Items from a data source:

>>

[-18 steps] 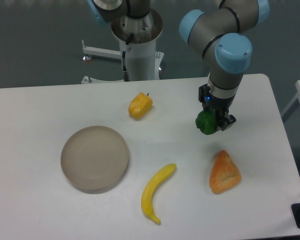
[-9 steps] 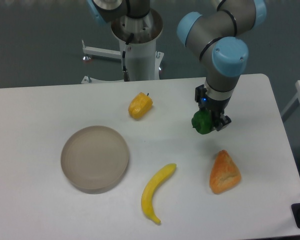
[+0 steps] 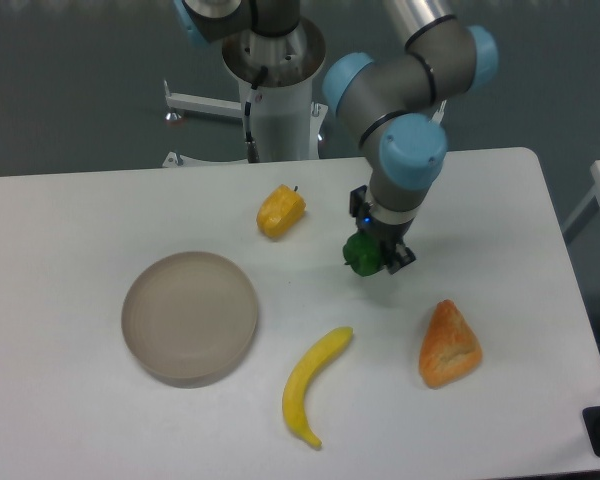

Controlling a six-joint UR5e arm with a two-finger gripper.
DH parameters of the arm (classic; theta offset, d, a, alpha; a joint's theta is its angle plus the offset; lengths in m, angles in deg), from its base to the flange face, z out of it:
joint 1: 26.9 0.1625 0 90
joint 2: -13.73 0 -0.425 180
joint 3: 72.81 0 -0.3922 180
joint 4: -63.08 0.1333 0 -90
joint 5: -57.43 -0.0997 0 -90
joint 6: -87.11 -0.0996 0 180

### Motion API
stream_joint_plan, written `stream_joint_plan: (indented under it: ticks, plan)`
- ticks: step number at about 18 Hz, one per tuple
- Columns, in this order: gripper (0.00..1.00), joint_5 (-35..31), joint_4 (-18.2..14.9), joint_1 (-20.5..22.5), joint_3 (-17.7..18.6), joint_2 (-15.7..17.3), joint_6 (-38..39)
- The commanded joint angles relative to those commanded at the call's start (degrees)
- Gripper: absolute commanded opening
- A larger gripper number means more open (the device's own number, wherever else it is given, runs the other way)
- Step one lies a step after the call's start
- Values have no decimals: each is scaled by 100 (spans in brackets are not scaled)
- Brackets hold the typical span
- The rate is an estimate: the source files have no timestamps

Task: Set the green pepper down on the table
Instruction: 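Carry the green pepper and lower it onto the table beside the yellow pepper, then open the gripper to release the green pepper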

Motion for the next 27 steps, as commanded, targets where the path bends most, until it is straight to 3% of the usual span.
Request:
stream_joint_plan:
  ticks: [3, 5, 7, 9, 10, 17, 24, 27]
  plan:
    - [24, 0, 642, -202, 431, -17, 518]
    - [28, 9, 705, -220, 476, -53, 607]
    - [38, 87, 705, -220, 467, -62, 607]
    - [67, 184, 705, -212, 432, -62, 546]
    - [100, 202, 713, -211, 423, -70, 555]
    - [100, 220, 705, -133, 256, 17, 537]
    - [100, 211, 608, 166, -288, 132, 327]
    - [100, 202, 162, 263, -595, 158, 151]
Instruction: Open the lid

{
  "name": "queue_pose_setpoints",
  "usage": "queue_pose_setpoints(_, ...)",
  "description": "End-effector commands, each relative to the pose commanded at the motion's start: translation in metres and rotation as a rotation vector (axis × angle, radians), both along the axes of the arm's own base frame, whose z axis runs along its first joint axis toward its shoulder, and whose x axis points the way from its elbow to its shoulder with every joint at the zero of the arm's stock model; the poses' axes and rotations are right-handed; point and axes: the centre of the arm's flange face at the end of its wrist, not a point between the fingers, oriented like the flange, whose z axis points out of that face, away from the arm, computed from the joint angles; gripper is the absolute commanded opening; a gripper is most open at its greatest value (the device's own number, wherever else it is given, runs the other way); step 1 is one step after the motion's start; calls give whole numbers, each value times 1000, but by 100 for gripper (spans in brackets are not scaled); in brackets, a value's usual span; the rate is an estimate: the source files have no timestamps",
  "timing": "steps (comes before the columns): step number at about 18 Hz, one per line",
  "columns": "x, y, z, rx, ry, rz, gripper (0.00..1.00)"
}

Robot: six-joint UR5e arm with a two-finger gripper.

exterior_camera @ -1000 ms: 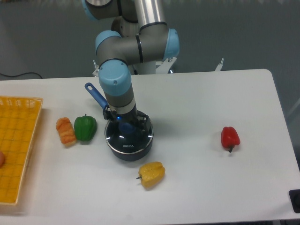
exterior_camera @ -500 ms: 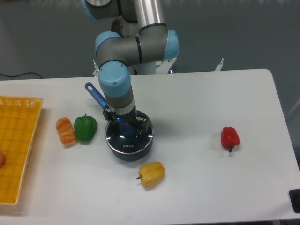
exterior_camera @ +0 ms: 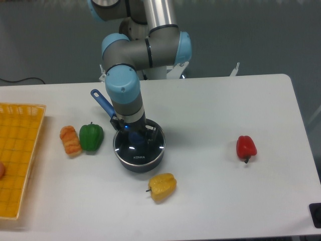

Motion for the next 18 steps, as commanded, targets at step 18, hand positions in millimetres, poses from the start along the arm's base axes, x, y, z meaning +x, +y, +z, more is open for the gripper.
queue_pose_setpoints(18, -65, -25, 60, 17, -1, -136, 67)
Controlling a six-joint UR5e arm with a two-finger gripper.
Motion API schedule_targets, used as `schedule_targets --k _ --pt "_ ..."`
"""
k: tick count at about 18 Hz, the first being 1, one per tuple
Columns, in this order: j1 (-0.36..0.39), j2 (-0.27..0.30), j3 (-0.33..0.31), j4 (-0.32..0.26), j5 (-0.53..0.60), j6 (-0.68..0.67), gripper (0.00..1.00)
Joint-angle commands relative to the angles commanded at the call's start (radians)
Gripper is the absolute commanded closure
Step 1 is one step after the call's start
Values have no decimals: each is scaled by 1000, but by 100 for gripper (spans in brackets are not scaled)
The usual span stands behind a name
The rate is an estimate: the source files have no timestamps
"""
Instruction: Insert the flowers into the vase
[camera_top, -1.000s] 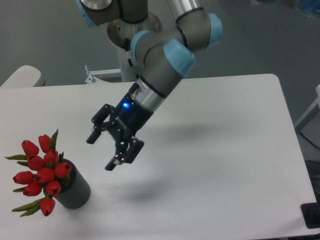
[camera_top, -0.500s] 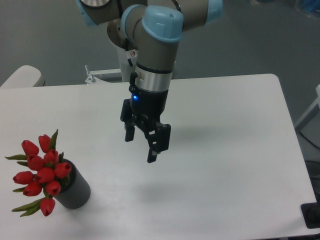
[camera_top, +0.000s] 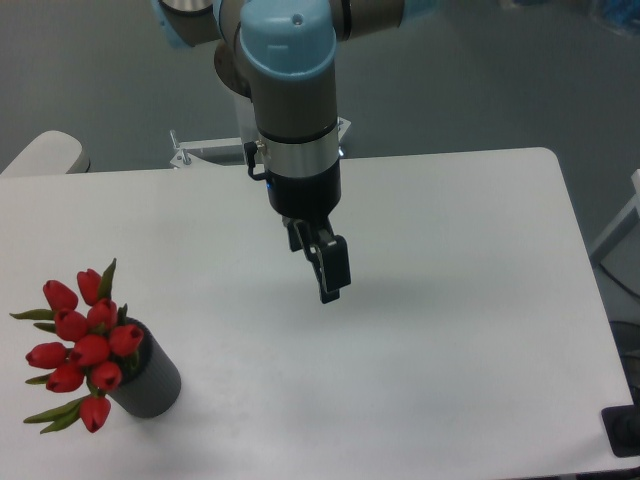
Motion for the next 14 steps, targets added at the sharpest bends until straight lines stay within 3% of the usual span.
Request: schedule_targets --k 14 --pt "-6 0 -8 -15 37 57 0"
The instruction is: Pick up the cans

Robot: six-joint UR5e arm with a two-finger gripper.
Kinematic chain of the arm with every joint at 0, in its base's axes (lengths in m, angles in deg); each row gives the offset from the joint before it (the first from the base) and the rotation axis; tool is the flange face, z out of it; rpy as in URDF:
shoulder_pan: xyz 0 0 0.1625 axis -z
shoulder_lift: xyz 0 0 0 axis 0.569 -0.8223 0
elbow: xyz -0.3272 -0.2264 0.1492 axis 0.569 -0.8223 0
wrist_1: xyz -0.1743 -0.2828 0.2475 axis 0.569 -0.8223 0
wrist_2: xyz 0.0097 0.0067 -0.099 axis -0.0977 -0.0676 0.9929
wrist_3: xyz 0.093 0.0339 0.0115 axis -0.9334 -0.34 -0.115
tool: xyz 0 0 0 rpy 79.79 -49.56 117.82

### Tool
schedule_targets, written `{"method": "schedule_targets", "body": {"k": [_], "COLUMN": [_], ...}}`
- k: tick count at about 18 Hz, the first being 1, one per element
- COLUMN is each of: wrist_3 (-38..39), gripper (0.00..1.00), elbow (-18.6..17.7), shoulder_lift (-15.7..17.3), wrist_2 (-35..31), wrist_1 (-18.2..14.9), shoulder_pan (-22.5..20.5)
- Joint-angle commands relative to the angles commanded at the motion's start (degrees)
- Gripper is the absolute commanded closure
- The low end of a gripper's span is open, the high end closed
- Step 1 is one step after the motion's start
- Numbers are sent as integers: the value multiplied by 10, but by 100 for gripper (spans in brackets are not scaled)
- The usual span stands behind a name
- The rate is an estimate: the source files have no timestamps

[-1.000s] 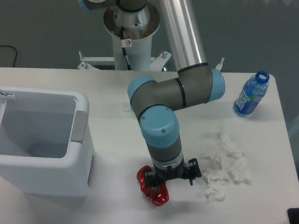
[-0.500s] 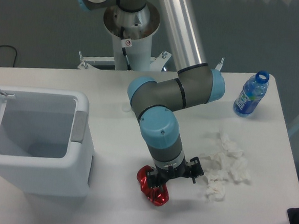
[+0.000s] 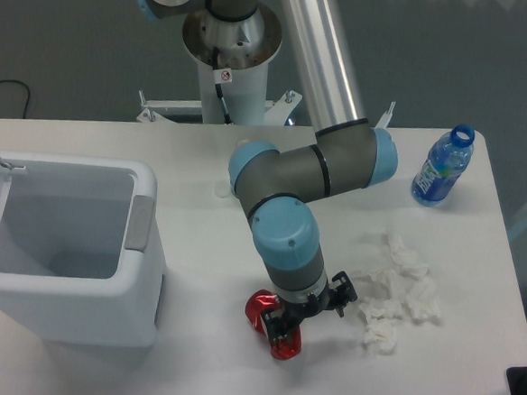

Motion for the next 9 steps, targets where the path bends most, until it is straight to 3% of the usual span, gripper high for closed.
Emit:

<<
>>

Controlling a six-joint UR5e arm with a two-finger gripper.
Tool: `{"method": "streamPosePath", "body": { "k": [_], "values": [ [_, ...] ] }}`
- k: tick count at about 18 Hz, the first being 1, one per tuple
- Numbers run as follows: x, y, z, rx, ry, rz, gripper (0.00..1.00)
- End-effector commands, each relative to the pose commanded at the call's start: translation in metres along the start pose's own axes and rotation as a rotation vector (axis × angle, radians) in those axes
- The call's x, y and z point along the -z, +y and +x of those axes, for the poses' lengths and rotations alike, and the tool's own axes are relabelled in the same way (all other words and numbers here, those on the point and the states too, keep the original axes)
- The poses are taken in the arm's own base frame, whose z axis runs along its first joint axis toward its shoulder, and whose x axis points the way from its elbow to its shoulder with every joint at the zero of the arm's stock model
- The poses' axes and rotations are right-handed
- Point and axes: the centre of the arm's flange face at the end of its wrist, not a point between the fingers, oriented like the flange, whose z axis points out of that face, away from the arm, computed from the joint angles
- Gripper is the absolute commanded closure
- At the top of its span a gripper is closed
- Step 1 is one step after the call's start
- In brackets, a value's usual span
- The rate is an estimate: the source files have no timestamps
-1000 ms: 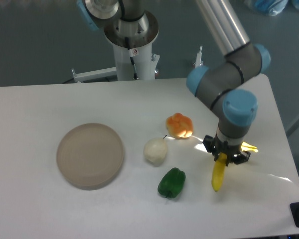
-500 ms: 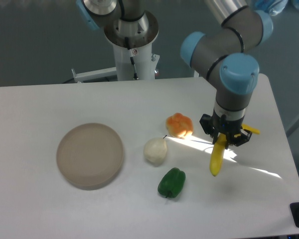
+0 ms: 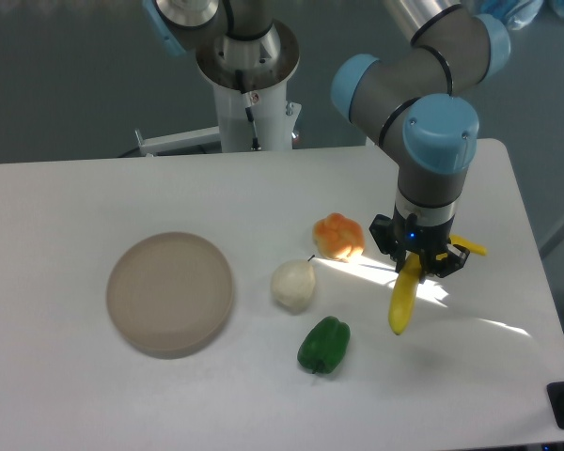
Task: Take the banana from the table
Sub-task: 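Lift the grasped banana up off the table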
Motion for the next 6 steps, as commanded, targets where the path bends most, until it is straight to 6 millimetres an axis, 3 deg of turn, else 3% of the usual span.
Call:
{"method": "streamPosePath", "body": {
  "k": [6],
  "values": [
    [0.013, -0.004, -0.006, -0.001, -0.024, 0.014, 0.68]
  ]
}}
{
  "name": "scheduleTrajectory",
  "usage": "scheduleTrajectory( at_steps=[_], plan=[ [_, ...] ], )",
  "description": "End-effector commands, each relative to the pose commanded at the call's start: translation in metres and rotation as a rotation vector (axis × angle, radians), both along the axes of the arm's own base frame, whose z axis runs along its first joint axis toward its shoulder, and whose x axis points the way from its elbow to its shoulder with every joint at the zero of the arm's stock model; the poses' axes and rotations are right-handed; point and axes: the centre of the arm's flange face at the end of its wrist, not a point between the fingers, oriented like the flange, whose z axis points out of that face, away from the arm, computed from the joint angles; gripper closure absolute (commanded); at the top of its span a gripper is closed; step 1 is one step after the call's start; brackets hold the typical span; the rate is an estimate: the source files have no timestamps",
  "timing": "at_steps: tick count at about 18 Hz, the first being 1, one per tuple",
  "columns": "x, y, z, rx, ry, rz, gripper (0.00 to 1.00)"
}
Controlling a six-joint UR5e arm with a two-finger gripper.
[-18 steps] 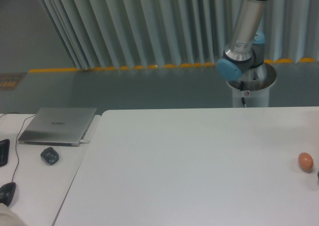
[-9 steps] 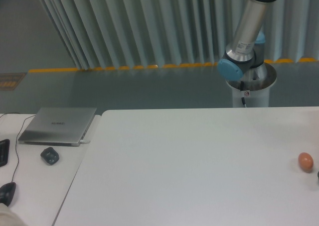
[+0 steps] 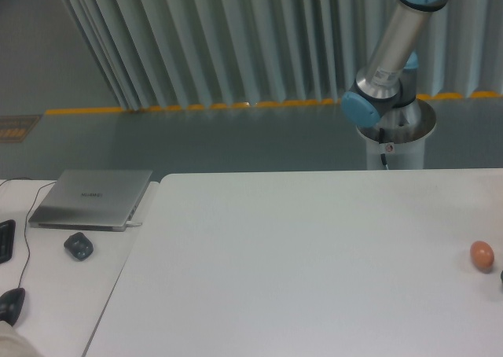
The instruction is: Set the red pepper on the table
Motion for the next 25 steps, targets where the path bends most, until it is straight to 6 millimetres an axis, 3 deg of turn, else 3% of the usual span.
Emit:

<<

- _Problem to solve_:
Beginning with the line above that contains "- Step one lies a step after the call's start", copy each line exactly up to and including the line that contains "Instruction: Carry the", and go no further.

- _The answer_:
- Step one lies a step after the call's start
- Values have no decimals: each is scaled by 100 (spans in brackets are not scaled)
- Brackets hold the typical span
- The rate is an estimate: the source files have no timestamps

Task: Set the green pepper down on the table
Instruction: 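Carry the green pepper and lower it onto the table beside the yellow pepper, then open the gripper to release the green pepper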

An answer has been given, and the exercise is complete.